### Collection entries

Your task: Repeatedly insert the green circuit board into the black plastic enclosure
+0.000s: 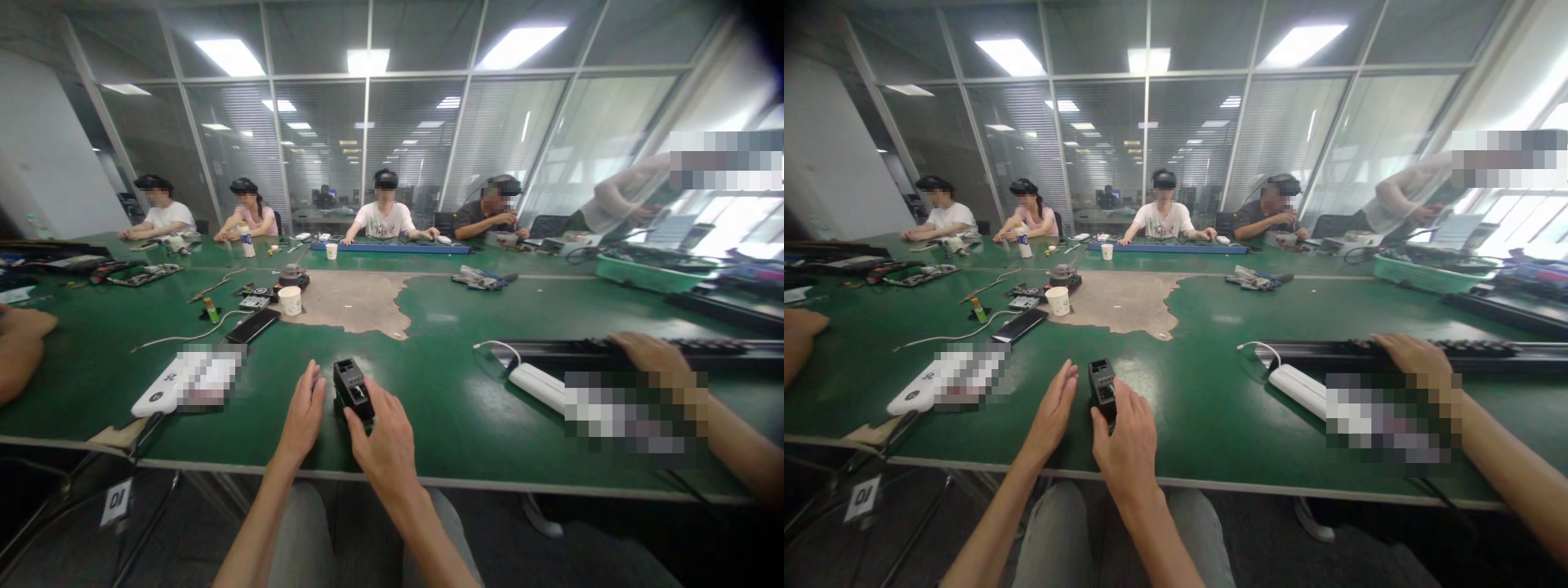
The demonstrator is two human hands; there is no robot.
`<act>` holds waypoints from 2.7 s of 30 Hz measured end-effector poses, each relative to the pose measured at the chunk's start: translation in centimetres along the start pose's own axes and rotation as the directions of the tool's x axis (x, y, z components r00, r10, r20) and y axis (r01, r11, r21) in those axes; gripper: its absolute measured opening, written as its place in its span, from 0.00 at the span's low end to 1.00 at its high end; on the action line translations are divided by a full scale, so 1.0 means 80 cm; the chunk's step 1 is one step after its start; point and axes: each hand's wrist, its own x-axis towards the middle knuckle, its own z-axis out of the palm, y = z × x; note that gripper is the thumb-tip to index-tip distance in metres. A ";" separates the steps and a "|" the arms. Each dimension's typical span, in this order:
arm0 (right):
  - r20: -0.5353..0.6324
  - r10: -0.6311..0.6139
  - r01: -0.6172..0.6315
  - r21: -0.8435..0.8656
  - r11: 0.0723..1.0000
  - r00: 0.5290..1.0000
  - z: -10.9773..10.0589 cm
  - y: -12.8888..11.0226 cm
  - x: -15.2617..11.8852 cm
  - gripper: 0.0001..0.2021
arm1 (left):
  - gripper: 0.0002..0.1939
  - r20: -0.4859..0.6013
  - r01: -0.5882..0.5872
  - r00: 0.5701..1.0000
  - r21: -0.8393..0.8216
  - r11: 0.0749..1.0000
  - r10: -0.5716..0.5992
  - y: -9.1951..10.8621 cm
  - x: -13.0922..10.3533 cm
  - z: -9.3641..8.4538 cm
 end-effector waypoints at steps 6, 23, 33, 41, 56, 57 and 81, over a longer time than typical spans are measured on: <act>0.066 0.011 -0.009 -0.022 1.000 0.998 0.002 0.009 -0.010 0.22 | 0.29 0.005 0.004 1.000 -0.013 1.000 -0.004 -0.002 0.000 0.001; 0.048 0.159 -0.161 0.024 0.987 0.986 0.014 0.013 -0.007 0.24 | 0.34 0.117 -0.008 0.993 -0.066 0.998 0.015 -0.007 -0.001 0.002; -0.088 0.206 -0.195 0.119 0.974 0.975 -0.025 0.048 0.031 0.26 | 0.55 0.212 -0.191 0.963 0.094 0.977 0.168 0.005 -0.008 -0.003; -0.023 0.233 -0.234 -0.019 0.972 0.972 -0.008 0.087 0.009 0.24 | 0.76 0.337 -0.370 0.904 0.311 0.875 0.262 0.018 -0.014 0.002; -0.037 0.155 -0.157 -0.073 0.985 0.987 0.001 0.104 -0.002 0.27 | 0.66 0.325 -0.340 0.921 0.391 0.856 0.217 0.024 -0.015 0.003; -0.037 0.155 -0.158 -0.078 0.984 0.987 0.002 0.105 -0.003 0.26 | 0.66 0.325 -0.338 0.921 0.394 0.855 0.215 0.024 -0.015 0.003; 0.024 0.165 -0.165 0.006 0.986 0.986 0.009 -0.005 0.014 0.26 | 0.42 -0.030 0.016 0.999 -0.134 0.991 -0.020 -0.012 0.003 0.002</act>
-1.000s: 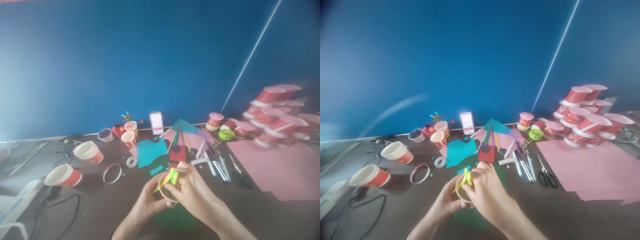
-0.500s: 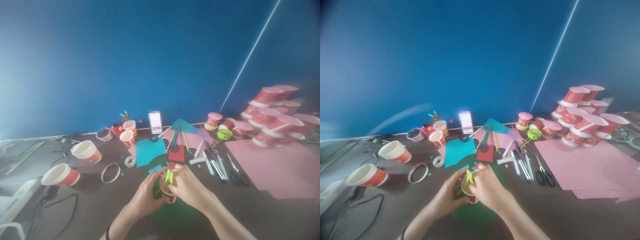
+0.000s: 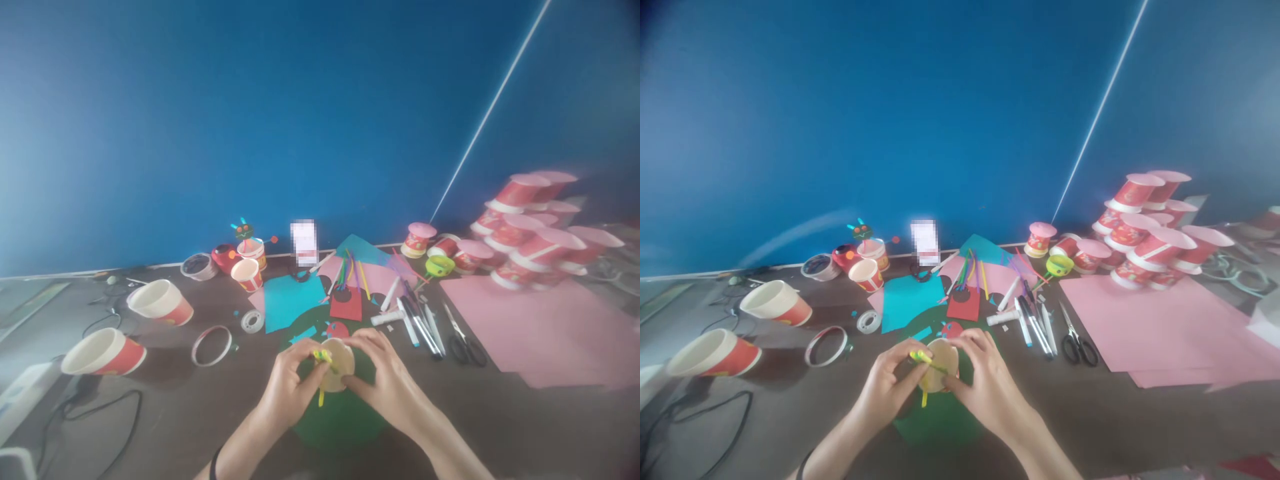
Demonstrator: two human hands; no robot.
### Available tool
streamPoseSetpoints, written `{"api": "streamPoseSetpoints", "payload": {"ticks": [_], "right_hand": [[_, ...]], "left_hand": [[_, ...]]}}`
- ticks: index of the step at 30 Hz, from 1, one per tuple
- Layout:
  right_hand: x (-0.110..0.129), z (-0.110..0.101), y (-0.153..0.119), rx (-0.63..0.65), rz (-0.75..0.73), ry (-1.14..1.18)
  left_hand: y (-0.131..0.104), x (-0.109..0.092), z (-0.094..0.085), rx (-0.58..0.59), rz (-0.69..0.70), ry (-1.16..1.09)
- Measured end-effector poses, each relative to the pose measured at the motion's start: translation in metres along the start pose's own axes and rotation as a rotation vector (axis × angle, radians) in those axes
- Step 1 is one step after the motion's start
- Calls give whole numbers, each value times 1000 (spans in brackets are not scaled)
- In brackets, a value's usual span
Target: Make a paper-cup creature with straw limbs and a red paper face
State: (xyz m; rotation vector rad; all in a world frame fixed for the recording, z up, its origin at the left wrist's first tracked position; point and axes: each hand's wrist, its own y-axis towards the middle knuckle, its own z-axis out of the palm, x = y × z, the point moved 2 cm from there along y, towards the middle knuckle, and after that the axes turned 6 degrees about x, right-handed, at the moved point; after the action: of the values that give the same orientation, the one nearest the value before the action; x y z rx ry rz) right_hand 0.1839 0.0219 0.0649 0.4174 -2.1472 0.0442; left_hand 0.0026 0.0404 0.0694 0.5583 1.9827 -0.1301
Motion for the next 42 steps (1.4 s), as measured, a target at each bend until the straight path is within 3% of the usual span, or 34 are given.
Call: {"api": "streamPoseSetpoints", "payload": {"ticks": [4,9,17,20,29,35,42], "right_hand": [[-11,11,-14,0,80,122],[-10,24,-16,-25,92,157],[-12,28,-20,-17,122,155],[-11,28,-20,-31,120,192],[-20,33,-16,-64,139,352],[-30,42,-11,-36,238,642],[-32,47,-9,-39,300,687]], "left_hand": [[-5,0,3,28,46,56],[-2,-5,9,43,128,328],[19,-27,-2,323,290,644],[21,-26,1,351,309,685],[12,-3,14,156,216,551],[10,-1,14,57,267,520],[9,0,15,-11,309,527]]}}
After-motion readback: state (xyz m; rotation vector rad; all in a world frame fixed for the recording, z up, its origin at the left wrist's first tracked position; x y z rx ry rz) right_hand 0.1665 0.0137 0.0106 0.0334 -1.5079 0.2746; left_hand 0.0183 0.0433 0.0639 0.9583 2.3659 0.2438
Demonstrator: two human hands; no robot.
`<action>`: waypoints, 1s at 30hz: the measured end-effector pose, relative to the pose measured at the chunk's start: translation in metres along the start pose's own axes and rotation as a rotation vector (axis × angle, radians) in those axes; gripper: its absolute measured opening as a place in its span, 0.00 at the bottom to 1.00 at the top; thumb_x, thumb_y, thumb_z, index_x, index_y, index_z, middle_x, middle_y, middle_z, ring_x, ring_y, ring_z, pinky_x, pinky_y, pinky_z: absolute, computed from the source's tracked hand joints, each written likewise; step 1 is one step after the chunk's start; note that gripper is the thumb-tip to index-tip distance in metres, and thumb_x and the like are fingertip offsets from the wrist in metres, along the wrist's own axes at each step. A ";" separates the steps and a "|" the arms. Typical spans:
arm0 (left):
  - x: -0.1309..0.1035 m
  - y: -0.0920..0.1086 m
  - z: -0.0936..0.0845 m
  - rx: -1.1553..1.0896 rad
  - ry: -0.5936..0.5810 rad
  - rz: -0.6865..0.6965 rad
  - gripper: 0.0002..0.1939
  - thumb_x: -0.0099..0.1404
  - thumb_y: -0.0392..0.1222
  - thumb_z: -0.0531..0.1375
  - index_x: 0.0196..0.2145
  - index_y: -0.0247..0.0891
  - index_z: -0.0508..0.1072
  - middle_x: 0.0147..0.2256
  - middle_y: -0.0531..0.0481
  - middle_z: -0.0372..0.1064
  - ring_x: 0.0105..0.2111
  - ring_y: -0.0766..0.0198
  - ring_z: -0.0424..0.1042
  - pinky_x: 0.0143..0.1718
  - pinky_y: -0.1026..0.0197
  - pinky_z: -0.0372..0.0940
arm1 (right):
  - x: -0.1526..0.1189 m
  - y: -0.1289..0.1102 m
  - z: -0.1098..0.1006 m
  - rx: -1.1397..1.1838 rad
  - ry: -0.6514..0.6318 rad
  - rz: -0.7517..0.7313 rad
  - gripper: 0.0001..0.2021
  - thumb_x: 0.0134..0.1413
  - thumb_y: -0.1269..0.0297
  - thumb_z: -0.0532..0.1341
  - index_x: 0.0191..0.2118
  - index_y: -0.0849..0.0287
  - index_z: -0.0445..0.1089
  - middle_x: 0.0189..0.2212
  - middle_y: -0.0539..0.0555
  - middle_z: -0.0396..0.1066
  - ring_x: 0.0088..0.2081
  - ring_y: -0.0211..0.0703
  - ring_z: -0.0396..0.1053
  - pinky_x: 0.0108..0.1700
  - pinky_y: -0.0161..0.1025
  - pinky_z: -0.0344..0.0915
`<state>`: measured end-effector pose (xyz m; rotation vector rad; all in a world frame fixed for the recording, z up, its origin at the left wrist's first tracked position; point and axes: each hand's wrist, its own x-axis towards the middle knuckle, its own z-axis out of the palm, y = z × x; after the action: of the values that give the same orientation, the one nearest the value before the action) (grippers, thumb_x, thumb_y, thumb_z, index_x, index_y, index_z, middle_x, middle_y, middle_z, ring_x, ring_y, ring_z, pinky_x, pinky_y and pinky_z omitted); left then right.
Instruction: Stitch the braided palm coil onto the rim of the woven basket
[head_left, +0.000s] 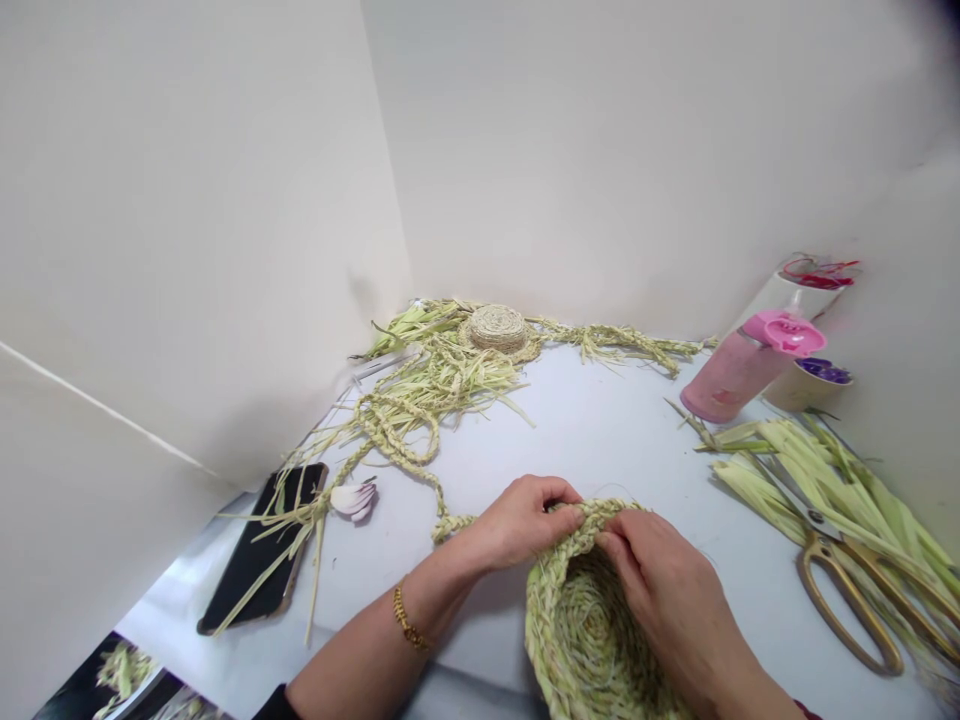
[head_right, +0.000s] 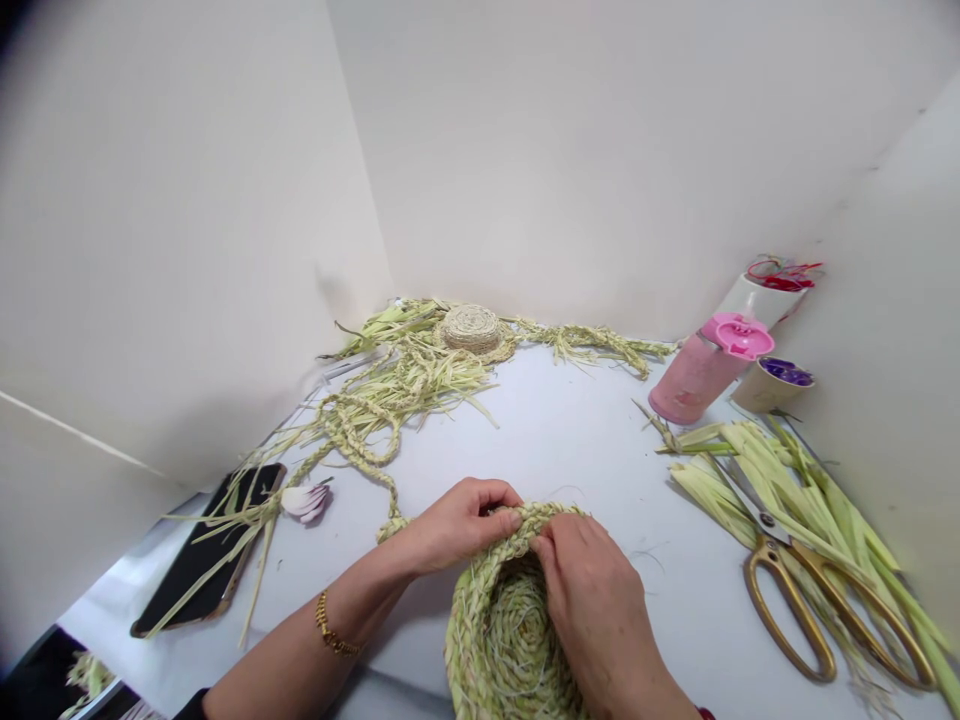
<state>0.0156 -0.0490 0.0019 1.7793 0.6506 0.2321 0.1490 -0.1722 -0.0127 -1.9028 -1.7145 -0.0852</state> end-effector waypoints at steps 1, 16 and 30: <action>0.000 0.000 0.000 -0.002 0.008 0.001 0.11 0.57 0.42 0.54 0.31 0.32 0.72 0.25 0.54 0.62 0.25 0.70 0.57 0.26 0.69 0.54 | 0.000 0.001 -0.002 0.005 -0.013 -0.014 0.11 0.60 0.64 0.50 0.27 0.57 0.60 0.24 0.50 0.63 0.28 0.41 0.60 0.31 0.37 0.55; 0.000 0.001 0.003 -0.021 0.053 -0.017 0.13 0.57 0.44 0.55 0.31 0.32 0.73 0.25 0.54 0.62 0.25 0.70 0.56 0.24 0.69 0.52 | 0.001 0.000 -0.004 -0.146 -0.004 -0.107 0.10 0.56 0.72 0.49 0.24 0.57 0.57 0.22 0.51 0.59 0.27 0.44 0.56 0.33 0.39 0.49; 0.000 -0.003 0.005 -0.113 0.040 0.012 0.11 0.56 0.43 0.56 0.29 0.31 0.72 0.24 0.54 0.60 0.24 0.71 0.55 0.24 0.69 0.51 | 0.019 0.003 -0.018 -0.152 -0.039 -0.096 0.09 0.57 0.66 0.51 0.27 0.57 0.63 0.25 0.52 0.63 0.30 0.44 0.58 0.34 0.41 0.51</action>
<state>0.0171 -0.0529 -0.0031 1.6742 0.6425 0.3077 0.1612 -0.1635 0.0089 -1.9405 -1.8727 -0.2222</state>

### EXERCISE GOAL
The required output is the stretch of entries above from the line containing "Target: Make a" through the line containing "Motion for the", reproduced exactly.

### RESULT OF THE TASK
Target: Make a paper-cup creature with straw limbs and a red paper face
State: (xyz m; rotation vector rad; all in a world frame fixed for the recording, z up, its origin at the left wrist's first tracked position; point and axes: each hand's wrist, its own y-axis towards the middle knuckle, its own z-axis out of the palm, x = y × z, the point moved 2 cm from there along y, towards the middle knuckle, and after that the axes turned 6 degrees about x, right-handed, at the moved point; after the action: of the values that give the same orientation, the one nearest the value before the action; x y z rx ry rz) right_hand 0.1839 0.0219 0.0649 0.4174 -2.1472 0.0442; left_hand 0.0026 0.0404 0.0694 0.5583 1.9827 -0.1301
Motion for the next 42 steps (1.4 s), as measured, a target at each bend until the straight path is within 3% of the usual span, or 34 are given.

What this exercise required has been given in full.